■ Activity ■
Look for the word "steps" in the material below. Copy each line that has it.
#####
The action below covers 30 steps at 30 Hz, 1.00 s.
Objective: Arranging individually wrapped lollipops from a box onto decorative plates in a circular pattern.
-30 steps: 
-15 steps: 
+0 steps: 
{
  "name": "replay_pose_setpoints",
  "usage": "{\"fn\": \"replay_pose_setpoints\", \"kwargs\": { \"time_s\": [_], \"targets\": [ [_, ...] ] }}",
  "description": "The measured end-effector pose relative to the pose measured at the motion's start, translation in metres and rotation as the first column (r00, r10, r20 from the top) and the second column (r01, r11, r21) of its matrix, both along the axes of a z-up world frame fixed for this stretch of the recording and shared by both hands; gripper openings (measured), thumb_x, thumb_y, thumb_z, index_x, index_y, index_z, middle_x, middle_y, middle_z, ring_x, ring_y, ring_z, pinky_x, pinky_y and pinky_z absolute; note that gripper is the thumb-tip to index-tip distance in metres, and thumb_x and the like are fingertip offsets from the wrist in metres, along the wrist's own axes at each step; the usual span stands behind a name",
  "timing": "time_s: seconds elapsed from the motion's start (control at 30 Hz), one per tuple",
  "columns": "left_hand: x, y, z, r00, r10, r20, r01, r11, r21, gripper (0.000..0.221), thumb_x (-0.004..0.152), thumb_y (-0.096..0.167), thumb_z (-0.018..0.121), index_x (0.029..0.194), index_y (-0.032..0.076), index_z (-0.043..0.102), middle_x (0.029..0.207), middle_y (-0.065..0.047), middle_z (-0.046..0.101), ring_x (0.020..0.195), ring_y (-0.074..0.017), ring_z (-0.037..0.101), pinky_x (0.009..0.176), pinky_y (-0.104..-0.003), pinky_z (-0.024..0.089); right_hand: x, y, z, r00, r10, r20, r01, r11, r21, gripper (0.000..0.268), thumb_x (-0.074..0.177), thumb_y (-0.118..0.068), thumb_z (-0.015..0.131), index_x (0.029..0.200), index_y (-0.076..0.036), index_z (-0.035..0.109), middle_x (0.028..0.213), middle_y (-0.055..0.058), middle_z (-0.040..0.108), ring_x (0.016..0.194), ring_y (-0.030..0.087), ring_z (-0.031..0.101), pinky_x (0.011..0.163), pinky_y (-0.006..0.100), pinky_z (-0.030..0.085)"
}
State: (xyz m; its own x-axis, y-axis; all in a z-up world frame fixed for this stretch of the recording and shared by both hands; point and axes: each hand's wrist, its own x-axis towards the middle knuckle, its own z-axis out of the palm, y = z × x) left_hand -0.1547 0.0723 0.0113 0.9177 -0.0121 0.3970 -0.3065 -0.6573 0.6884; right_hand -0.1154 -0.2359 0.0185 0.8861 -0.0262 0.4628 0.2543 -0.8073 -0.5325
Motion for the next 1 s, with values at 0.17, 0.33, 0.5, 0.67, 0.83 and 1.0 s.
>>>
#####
■ Solution ■
The action below covers 30 steps at 30 Hz, 1.00 s.
-30 steps: 
-15 steps: 
+0 steps: 

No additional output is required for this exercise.